Qasim Umar

Personal information
- Full name: Qasim Ali Umar
- Born: 9 February 1957 (age 69) Nairobi, Kenya
- Batting: Right-handed
- Bowling: Right-arm medium

International information
- National side: Pakistan (1983–1987);
- Test debut (cap 96): 24 September 1983 v India
- Last Test: 20 November 1986 v West Indies
- ODI debut (cap 45): 10 September 1983 v India
- Last ODI: 7 January 1987 v England

Career statistics
| Competition | Test | ODI |
| Matches | 26 | 31 |
| Runs scored | 1502 | 642 |
| Batting average | 36.63 | 22.92 |
| 100s/50s | 3/5 | 0/4 |
| Top score | 210 | 69 |
| Balls bowled | 6 | – |
| Wickets | 0 | – |
| Bowling average | – | – |
| 5 wickets in innings | – | – |
| 10 wickets in match | – | – |
| Best bowling | – | – |
| Catches/stumpings | 15/– | 4/– |
- Source: Cricinfo, 4 February 2006

= Qasim Umar =

Kenyan-born Pakistani former cricketer (born 1957)

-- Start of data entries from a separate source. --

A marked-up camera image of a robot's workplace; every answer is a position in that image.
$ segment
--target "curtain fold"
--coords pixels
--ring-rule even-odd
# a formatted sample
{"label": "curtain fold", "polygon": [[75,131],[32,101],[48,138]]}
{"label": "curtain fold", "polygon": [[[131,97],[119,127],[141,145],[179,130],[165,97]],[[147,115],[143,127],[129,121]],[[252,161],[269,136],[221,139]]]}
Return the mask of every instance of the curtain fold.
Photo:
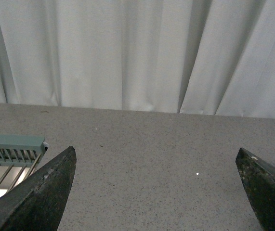
{"label": "curtain fold", "polygon": [[275,1],[0,0],[0,102],[275,118]]}

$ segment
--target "metal rack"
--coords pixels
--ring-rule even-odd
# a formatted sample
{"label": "metal rack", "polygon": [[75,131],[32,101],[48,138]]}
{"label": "metal rack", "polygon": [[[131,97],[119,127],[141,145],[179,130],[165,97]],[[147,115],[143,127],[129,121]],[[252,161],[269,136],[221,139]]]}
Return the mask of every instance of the metal rack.
{"label": "metal rack", "polygon": [[0,135],[0,188],[8,192],[26,179],[46,150],[44,137]]}

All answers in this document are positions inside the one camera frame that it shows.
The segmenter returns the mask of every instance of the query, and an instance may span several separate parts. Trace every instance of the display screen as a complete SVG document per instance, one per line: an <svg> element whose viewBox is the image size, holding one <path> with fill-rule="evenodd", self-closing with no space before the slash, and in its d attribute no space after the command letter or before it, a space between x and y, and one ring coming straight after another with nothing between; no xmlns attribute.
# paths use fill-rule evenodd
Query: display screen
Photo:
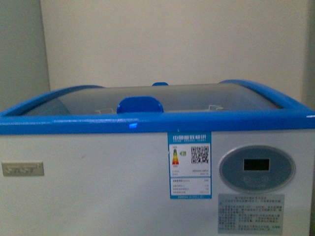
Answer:
<svg viewBox="0 0 315 236"><path fill-rule="evenodd" d="M269 159L244 159L244 171L268 171Z"/></svg>

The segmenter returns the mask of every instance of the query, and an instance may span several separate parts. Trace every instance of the blue sticker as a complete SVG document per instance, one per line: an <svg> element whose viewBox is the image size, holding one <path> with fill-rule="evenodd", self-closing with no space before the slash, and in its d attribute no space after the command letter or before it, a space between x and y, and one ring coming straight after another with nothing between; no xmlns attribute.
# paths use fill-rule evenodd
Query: blue sticker
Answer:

Qasim Ali Umar (born 9 February 1957) is a Kenyan-born Pakistani former cricketer. He was the first black Pakistani cricketer who played in 26 Test matches and 31 One Day Internationals between 1983 and 1987 for the Pakistani national cricket team before getting banned for admitting his involvement in spot fixing.

Umar was a capable opening batsman as well as having the ability to bat anywhere in the middle order. He matriculated from the prestigious private boys' school, St Paul's English High School, in Karachi, on a cricket scholarship in 1974.

Born in Kenya, Umar migrated to Pakistan with his family in 1957. His mother was Kenyan, and due to his East African features, he was often mistaken as a member of the Sheedi community.

After the ban, he left Pakistan to settle down in Manchester, United Kingdom.

In 2018, Karachi Municipal Corporation named a fly-over after him near National Stadium, Karachi.

==Controversies==
In 1985–86, he became the first player to make claims on the impact of recreational and performance-enhancing drugs in cricket.

Umar also accepted gifts and accused his teammates of indulging in sexual relations with prostitutes in return for underperforming in certain matches.